- Task details: The answer required is how many lines of the following entries contain the word "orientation", with no other words.
━━ Source data
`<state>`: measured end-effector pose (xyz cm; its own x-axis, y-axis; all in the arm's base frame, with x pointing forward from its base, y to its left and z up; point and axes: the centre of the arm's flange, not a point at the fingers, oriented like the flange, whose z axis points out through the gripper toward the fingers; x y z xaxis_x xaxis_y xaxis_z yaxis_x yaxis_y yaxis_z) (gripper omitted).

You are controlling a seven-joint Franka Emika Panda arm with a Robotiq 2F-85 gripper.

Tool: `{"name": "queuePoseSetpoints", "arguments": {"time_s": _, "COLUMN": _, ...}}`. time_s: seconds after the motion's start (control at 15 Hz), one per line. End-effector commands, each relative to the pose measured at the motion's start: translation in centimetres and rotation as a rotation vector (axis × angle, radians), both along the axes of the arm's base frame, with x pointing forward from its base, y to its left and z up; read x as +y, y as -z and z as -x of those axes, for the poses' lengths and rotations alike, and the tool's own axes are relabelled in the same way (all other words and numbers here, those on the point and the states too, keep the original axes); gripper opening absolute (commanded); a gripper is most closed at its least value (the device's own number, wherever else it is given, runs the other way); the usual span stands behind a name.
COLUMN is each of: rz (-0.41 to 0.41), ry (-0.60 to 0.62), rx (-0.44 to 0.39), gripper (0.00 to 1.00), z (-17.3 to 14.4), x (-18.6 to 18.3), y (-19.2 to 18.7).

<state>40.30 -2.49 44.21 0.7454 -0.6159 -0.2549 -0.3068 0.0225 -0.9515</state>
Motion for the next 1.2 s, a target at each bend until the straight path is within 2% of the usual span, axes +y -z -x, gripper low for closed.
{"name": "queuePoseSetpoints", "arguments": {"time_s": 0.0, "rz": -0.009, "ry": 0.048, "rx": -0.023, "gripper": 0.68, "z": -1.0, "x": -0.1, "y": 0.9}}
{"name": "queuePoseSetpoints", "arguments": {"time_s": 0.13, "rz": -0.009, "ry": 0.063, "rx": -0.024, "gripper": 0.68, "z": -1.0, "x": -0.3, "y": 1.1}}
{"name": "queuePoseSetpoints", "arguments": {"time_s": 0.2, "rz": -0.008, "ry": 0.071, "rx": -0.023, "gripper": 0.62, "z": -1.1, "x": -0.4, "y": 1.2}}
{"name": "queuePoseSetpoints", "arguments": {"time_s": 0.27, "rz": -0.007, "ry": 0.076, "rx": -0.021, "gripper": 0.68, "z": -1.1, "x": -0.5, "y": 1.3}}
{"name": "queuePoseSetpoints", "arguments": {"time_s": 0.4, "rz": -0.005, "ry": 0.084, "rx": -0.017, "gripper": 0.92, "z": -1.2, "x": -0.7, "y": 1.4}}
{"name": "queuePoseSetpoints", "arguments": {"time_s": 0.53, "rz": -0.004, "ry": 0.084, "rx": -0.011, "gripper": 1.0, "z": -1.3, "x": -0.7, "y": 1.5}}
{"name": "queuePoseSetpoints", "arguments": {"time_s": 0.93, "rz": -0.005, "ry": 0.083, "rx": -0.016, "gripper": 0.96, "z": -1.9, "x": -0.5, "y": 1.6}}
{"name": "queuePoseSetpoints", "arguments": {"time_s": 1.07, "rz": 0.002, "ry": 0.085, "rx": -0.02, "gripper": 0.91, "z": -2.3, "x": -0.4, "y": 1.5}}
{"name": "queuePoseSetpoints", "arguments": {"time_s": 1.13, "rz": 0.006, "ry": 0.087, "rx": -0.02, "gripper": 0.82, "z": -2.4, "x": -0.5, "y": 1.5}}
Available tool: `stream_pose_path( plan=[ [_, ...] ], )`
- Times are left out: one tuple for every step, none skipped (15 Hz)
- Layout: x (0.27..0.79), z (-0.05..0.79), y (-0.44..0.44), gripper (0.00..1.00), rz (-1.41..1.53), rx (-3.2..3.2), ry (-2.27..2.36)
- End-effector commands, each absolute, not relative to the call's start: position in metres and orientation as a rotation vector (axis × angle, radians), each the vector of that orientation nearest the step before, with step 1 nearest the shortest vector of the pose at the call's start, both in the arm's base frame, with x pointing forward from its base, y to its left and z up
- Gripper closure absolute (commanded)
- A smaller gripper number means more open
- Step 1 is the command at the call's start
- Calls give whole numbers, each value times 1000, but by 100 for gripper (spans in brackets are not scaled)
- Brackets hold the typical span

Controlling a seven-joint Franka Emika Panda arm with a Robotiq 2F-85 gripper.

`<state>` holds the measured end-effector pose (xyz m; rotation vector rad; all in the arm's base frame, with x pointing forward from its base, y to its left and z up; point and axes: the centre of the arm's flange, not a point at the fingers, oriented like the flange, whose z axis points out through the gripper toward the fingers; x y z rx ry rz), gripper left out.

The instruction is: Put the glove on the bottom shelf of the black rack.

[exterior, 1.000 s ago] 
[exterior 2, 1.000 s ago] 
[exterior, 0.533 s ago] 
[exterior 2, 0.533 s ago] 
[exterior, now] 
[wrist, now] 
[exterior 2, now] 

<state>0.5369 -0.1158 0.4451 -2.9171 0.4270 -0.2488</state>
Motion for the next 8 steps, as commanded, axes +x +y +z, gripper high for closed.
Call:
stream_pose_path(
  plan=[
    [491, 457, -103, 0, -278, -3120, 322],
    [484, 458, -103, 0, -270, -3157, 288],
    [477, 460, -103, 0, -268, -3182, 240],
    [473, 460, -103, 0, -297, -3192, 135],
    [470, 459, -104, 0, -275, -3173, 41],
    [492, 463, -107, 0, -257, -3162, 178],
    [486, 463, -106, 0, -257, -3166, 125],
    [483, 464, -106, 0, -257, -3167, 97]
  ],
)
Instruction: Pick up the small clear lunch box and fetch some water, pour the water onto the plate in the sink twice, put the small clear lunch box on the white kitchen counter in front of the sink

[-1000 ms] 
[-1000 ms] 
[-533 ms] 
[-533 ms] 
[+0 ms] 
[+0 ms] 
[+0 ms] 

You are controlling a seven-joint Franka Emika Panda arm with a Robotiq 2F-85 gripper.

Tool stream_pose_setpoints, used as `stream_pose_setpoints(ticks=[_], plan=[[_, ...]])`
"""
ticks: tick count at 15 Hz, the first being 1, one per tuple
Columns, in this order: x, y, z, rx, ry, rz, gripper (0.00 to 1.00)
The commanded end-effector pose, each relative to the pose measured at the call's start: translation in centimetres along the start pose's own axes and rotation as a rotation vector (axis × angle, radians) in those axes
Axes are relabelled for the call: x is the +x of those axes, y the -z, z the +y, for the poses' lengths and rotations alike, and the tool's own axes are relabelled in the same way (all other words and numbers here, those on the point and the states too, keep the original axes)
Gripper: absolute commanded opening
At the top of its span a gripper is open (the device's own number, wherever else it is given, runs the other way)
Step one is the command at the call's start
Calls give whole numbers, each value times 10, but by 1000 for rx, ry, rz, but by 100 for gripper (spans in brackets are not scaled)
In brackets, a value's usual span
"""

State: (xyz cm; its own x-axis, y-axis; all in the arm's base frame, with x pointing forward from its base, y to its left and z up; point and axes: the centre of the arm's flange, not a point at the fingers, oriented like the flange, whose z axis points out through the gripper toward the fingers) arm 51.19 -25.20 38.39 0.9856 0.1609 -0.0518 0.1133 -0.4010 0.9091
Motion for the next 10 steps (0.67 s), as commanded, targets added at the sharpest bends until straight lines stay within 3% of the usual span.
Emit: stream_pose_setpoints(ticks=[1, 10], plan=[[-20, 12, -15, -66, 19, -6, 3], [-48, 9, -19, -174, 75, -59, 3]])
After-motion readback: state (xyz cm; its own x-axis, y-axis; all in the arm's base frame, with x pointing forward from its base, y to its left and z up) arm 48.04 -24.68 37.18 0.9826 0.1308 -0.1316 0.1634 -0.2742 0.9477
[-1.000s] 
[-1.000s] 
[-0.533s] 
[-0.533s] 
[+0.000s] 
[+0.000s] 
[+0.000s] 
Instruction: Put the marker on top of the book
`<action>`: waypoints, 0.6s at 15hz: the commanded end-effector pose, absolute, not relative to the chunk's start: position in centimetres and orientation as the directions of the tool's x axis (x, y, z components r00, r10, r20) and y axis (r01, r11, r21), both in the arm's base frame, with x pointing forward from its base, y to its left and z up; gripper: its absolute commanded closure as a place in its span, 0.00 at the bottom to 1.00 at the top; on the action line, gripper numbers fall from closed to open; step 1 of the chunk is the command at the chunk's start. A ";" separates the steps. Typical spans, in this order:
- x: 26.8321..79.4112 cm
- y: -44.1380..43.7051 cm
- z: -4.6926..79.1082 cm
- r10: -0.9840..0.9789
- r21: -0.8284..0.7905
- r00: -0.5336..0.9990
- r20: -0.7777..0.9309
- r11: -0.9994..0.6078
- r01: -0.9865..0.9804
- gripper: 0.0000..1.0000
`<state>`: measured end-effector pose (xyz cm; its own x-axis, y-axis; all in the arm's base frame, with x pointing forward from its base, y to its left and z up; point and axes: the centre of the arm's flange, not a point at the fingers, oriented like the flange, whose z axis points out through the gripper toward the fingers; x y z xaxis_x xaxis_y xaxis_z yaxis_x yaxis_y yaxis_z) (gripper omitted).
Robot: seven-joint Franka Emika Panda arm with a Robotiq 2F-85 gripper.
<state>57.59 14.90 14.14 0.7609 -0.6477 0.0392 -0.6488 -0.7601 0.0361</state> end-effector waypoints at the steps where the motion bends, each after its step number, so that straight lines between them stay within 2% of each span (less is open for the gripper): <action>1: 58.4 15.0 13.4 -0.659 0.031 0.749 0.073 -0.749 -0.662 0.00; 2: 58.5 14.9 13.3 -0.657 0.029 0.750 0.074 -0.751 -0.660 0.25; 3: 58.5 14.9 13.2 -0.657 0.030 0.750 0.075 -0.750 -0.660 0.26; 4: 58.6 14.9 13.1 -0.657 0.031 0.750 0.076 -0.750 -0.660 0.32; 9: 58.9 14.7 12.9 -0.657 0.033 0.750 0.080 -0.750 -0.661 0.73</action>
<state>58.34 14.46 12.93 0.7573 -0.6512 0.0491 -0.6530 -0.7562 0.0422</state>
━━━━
- Exercise response: 2